WORK INSTRUCTIONS – Your reply should consist solely of the number of lines in the data that contain "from".

BEGIN STORED DATA

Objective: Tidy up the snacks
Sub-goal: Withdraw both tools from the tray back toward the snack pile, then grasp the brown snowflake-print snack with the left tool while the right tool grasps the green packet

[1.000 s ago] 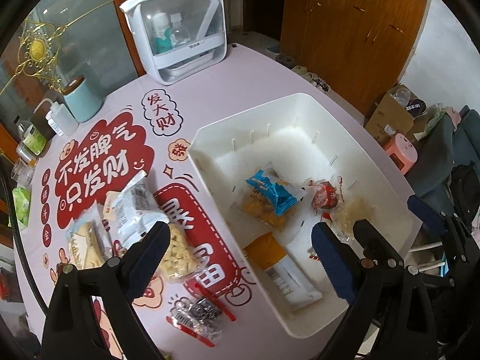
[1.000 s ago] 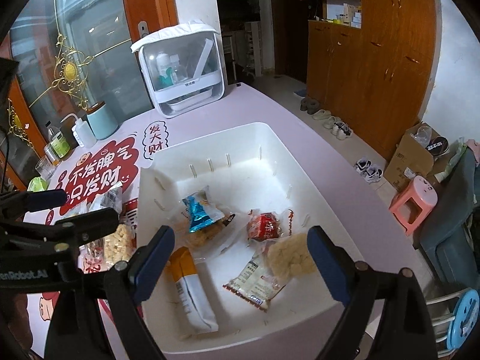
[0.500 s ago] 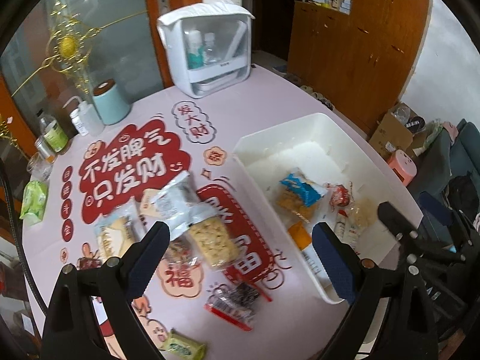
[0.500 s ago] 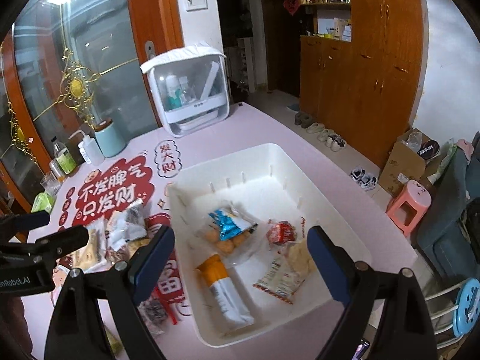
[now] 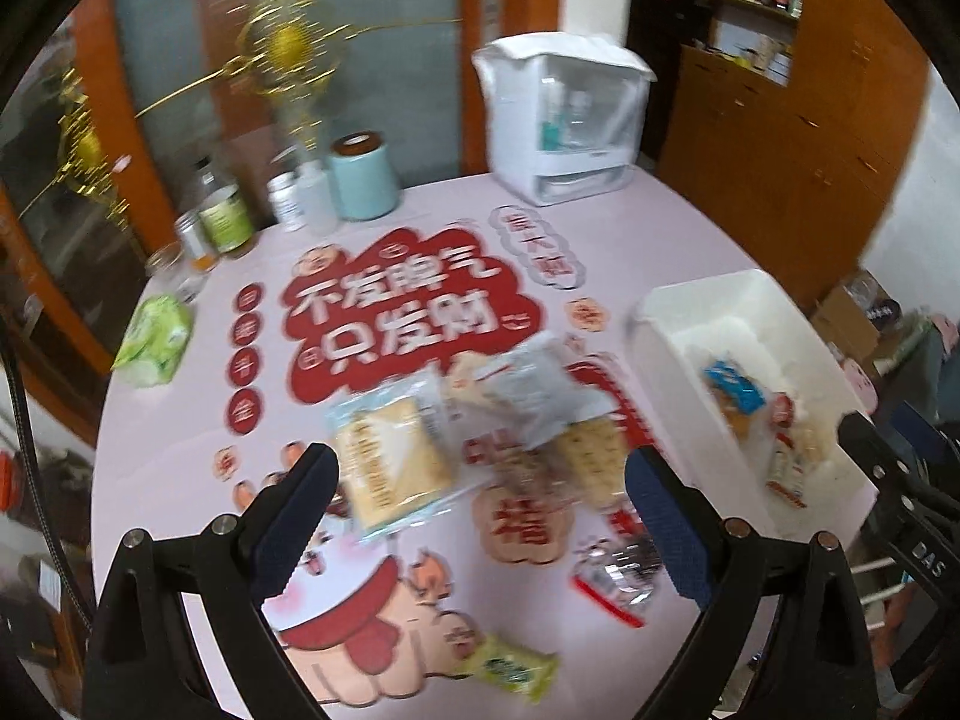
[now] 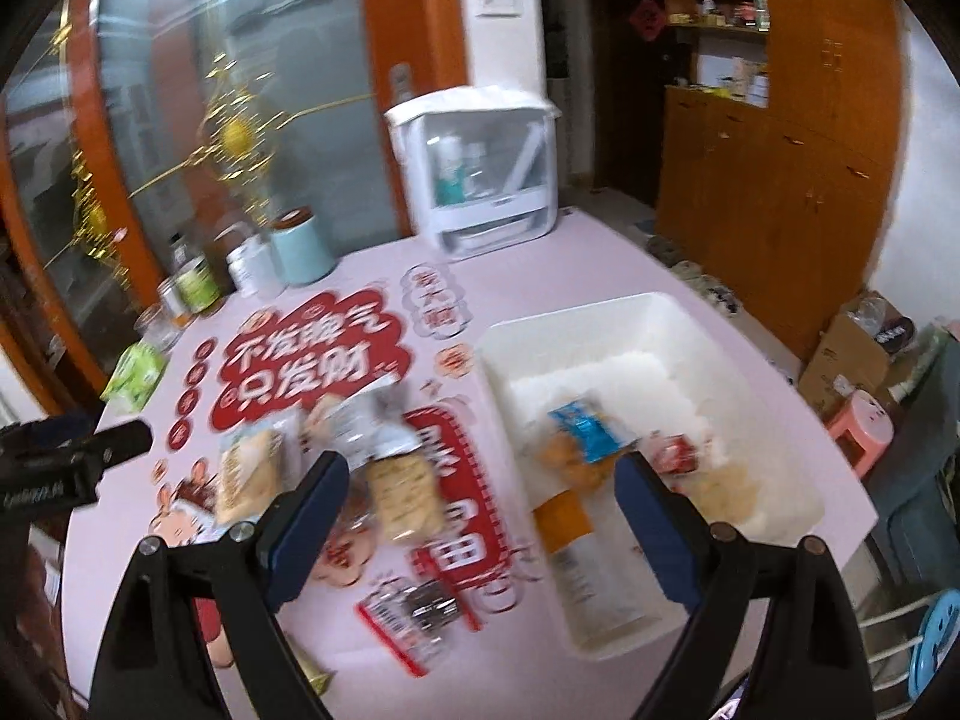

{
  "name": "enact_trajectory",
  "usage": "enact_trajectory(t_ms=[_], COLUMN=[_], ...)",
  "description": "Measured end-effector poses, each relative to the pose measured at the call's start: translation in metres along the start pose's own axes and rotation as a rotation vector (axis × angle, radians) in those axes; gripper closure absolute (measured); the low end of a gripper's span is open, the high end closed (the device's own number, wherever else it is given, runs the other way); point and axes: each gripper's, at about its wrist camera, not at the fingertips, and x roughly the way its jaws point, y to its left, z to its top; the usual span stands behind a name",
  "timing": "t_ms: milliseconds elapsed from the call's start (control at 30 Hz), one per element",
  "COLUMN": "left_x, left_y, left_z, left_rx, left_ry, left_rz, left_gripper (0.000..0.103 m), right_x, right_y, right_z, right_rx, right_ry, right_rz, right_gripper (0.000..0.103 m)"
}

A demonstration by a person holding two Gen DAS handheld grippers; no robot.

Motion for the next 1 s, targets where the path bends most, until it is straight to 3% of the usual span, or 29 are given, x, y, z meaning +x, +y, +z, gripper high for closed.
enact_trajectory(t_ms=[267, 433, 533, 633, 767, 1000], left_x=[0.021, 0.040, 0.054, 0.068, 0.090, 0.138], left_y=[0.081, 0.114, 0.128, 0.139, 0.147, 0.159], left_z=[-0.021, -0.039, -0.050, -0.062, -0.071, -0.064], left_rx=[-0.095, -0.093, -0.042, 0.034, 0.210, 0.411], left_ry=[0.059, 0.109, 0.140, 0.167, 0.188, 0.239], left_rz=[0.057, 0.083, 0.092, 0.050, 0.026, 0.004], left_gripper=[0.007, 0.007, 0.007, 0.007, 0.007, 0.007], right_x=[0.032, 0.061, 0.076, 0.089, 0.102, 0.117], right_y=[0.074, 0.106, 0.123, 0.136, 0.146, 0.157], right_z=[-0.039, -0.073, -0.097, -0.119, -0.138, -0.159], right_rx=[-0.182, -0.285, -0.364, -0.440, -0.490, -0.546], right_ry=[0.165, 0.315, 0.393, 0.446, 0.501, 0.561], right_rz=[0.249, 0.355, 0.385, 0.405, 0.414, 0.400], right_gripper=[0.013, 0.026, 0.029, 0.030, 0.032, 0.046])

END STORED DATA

THE COMPLETED TASK – 2